Ho Vo Hoang Duy, Vo Quoc Huy, Hung Bui Thanh
Data Science Laboratory/Data Science Department/Faculty of Information Technology, Industrial University of Ho Chi Minh City, Ho Chi Minh, Vietnam.
PeerJ Comput Sci. 2024 Nov 28;10:e2536. doi: 10.7717/peerj-cs.2536. eCollection 2024.

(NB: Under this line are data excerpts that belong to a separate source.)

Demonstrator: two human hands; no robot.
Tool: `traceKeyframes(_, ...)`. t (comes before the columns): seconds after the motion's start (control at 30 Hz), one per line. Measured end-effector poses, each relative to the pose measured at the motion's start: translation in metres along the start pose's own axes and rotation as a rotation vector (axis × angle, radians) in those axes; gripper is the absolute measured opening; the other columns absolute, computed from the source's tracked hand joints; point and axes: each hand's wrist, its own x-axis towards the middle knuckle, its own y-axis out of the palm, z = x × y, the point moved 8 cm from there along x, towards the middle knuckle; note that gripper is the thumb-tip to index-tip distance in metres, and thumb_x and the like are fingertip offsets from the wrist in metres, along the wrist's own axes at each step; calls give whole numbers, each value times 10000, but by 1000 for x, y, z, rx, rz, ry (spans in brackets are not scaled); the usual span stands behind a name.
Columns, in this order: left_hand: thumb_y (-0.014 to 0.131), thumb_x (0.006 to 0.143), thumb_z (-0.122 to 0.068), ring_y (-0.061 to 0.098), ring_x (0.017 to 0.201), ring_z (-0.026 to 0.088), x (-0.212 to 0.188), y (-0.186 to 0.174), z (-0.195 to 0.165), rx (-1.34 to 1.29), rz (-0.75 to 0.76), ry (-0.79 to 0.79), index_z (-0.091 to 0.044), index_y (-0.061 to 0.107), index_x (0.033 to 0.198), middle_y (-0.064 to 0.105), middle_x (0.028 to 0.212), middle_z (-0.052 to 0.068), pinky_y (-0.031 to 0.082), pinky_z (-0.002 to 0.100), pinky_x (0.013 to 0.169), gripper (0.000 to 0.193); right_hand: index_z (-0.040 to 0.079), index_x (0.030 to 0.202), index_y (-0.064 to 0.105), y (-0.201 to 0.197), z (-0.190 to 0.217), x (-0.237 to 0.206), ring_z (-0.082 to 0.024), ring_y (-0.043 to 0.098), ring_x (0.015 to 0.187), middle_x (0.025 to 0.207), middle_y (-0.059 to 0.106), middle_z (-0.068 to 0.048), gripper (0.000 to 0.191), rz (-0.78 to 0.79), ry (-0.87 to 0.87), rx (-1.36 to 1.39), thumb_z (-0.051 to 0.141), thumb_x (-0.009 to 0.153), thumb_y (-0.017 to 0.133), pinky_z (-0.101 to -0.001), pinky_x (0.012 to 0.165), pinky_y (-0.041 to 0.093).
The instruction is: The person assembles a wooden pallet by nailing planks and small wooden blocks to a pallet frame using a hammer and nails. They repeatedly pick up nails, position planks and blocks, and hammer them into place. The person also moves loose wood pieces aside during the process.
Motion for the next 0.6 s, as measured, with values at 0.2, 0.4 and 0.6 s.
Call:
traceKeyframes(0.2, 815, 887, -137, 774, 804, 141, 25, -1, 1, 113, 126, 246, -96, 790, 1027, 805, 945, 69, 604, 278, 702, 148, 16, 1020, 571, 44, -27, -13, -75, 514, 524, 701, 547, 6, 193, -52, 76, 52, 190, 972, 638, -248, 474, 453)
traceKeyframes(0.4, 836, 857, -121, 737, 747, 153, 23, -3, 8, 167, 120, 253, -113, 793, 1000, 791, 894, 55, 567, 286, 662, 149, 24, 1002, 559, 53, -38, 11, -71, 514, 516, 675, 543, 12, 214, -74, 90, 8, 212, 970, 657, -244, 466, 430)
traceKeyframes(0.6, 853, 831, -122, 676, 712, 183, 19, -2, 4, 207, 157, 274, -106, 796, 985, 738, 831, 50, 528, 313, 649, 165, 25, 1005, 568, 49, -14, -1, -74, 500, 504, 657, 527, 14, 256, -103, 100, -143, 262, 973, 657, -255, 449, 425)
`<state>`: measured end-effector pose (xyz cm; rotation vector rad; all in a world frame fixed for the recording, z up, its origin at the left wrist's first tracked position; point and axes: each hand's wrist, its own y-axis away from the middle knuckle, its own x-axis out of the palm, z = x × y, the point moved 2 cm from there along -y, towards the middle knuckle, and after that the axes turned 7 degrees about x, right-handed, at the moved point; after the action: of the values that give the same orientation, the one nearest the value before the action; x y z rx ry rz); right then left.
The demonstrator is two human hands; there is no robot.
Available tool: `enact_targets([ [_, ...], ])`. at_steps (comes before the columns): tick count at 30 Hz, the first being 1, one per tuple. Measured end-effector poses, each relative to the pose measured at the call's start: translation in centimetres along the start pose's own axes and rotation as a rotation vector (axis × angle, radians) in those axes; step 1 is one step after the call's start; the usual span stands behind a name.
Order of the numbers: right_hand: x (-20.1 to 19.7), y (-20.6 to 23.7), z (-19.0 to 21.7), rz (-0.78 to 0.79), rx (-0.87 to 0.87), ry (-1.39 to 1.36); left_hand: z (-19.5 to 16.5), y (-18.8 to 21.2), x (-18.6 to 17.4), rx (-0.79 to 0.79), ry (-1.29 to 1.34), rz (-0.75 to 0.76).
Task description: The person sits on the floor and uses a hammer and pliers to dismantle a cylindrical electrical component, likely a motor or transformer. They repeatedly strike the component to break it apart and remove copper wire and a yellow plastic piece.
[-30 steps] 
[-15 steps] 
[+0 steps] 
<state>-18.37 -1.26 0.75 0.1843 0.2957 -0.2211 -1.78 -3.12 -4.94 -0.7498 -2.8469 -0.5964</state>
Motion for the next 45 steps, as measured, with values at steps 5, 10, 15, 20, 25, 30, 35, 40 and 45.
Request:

Extracting information from scanned images is a critical task with far-reaching practical implications. Traditional methods often fall short by inadequately leveraging both image and text features, leading to less accurate and efficient outcomes. In this study, we introduce ConBGAT, a cutting-edge model that seamlessly integrates convolutional neural networks (CNNs), Transformers, and graph attention networks to address these shortcomings. Our approach constructs detailed graphs from text regions within images, utilizing advanced Optical Character Recognition to accurately detect and interpret characters. By combining superior extracted features of CNNs for image and Distilled Bidirectional Encoder Representations from Transformers (DistilBERT) for text, our model achieves a comprehensive and efficient data representation. Rigorous testing on real-world datasets shows that ConBGAT significantly outperforms existing methods, demonstrating its superior capability across multiple evaluation metrics. This advancement not only enhances accuracy but also sets a new benchmark for information extraction in scanned image.
从扫描图像中提取信息是一项具有深远实际意义的关键任务。传统方法往往因无法充分利用图像和文本特征而有所不足,导致结果的准确性和效率较低。在本研究中,我们引入了ConBGAT,这是一种前沿模型,它无缝集成了卷积神经网络(CNN)、Transformer和图注意力网络来解决这些缺点。我们的方法从图像中的文本区域构建详细的图,利用先进的光学字符识别技术准确检测和解释字符。通过结合CNN用于图像的卓越提取特征和Transformer的蒸馏双向编码器表示(DistilBERT)用于文本,我们的模型实现了全面而高效的数据表示。在真实世界数据集上的严格测试表明,ConBGAT显著优于现有方法,在多个评估指标上展示了其卓越能力。这一进展不仅提高了准确性,还为扫描图像中的信息提取设定了新的基准。